Category (n) | Number of episodes | Coefficient (95% CI) | Std. Err. | P-value | R2 |
---|---|---|---|---|---|
Overall (4,072) | 1 | 0.17 (−0.87, 1.21) | 0.530 | 0.744 | 0.384 |
≥2 | −1.95 (−3.31, −0.58) | 0.695 | 0.005 | ||
Male (1,872) | 1 | 0.28 (−1.21, 1.76) | 0.756 | 0.714 | 0.376 |
≥2 | −3.82 (−6.13, −1.51) | 1.177 | 0.001 | ||
Female (2,200) | 1 | 0.11 (−1.29, 1.51) | 0.713 | 0.875 | 0.401 |
≥2 | −0.40 (−1.72, 0.93) | 0.675 | 0.558 | ||
Male ≥ 75 (362) | 1 | −1.67 (−3.37, 0.03) | 0.865 | 0.055 | 0.342 |
≥2 | −2.12 (−4.81, 0.58) | 1.369 | 0.123 | ||
Female ≥ 75 (364) | 1 | 1.08 (−0.80, 2.97) | 0.957 | 0.260 | 0.378 |
≥2 | −0.70 (−4.07, 2.67) | 1.710 | 0.683 | ||
Male <75 (1,510) | 1 | 0.94 (−1.03, 2.90) | 0.999 | 0.350 | 0.391 |
≥2 | −4.35 (−6.94, −1.77) | 1.316 | 0.001 | ||
Female <75 (1,836) | 1 | −0.23 (−2.10, 1.64) | 0.954 | 0.810 | 0.412 |
≥2 | −0.03 (−1.71, 1.66) | 0.857 | 0.975 |
These fully adjusted models showed that ≥2 syncopal episodes in the past year were associated with a significantly lower QoL, but when stratified by sex this significance was only seen in males (β = −3.71, 95% CI: −6.05 to −1.37, p = 0.002). One recent syncope did not have a significant effect on QoL overall or for either sex when examined individually. Figure 2 shows that two or more syncopal episodes in the past year, in a male population, was observed to have a similar impact on QoL as a current or recent depressive episode and more so than having a single chronic disease from a list including conditions such as chronic lung disease, arthritis, osteoporosis, cancer, Parkinson's disease, liver disease, kidney disease, or any type of incontinence. This relationship would appear to be stronger in younger males.
Discussion
This study sought to investigate the relationship between syncope and QoL in a large, nationally representative, community-dwelling older population. We observed that syncope was found to have an adverse significant effect on QoL on those who have had a self-reported episode of faint, blackout, or unexplained fall, which is consistent with what has been observed previously in those presenting for assessment at a specialist syncope referral center (13, 14, 16).

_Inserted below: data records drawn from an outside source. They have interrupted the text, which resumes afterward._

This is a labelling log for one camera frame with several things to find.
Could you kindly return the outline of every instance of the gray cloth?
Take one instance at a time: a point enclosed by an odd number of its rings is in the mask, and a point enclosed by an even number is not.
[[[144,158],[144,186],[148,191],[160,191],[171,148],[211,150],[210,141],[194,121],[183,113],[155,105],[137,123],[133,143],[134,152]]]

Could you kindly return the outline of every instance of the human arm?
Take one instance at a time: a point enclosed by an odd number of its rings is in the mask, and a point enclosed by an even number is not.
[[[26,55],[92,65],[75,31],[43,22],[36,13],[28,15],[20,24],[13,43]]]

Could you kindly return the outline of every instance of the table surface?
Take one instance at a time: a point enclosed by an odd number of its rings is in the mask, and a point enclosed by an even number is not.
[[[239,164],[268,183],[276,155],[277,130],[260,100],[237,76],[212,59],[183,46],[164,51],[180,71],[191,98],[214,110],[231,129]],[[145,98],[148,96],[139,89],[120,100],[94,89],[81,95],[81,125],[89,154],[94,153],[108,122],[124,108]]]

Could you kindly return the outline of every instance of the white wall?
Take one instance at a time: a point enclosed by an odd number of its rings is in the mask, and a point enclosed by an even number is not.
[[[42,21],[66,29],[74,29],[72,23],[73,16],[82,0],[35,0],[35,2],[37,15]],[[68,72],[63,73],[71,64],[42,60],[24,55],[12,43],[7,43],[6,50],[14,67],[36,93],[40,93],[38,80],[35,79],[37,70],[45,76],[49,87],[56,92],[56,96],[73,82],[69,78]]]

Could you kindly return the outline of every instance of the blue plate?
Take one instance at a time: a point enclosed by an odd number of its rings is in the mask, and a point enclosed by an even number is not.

We found that a history of a syncopal event, rather than a recent syncopal event, had no significant association with QoL which would indicate that there is not necessarily a prolonged relationship between syncope and QoL. It has been shown previously that QoL improved significantly at 1-year follow up, compared with presentation for syncope (34) but less so for those with recurrent episodes. These results combined suggest it is the frequency of syncopal episodes and how recent they are that affects QoL.
As to why a distant history of a syncopal event, rather than a recent syncopal event, had no significant association with QoL may depend on the type of syncope experienced at different stages of life. Classical VVS, one of the most common subtypes of syncope, usually starts at a young age (35). It is benign and with education about the condition, the precipitating factors and recognition of the prodromal symptoms, the frequency often decreases with age or stops altogether. It would be reasonable that VVS accounted for a significant proportion of syncopal events for the more than 1-in-5 who reported having had a syncopal event in this study. It would also be reasonable that a benign event potentially decades previously would have minimal impact on current QoL.
With regard to whether there were any differences in the relationship observed between syncope and QoL depending on age and sex, a history of a recent syncopal event was found to have an association with QoL for men only. In relation to whether the number of recent syncopal events correlated with QoL, it was found that, while an isolated episode has no effect, ≥2 in the past year has a marked impact on QoL, the degree of which would compare with a current or recent depressive episode.
With regard to the possible mediating effect of FoF on the relationship between syncope and QoL, for those with a recent syncopal event, FoF was observed to have more than twice the effect, in terms of proportion of reduction in the coefficient, for men in the <75 years bracket compared with those ≥75, suggesting it has a higher relative importance with regards QoL for the younger male group. The significance recent syncope had on QoL for women aged ≥75 was lost when FoF was added to Model 3.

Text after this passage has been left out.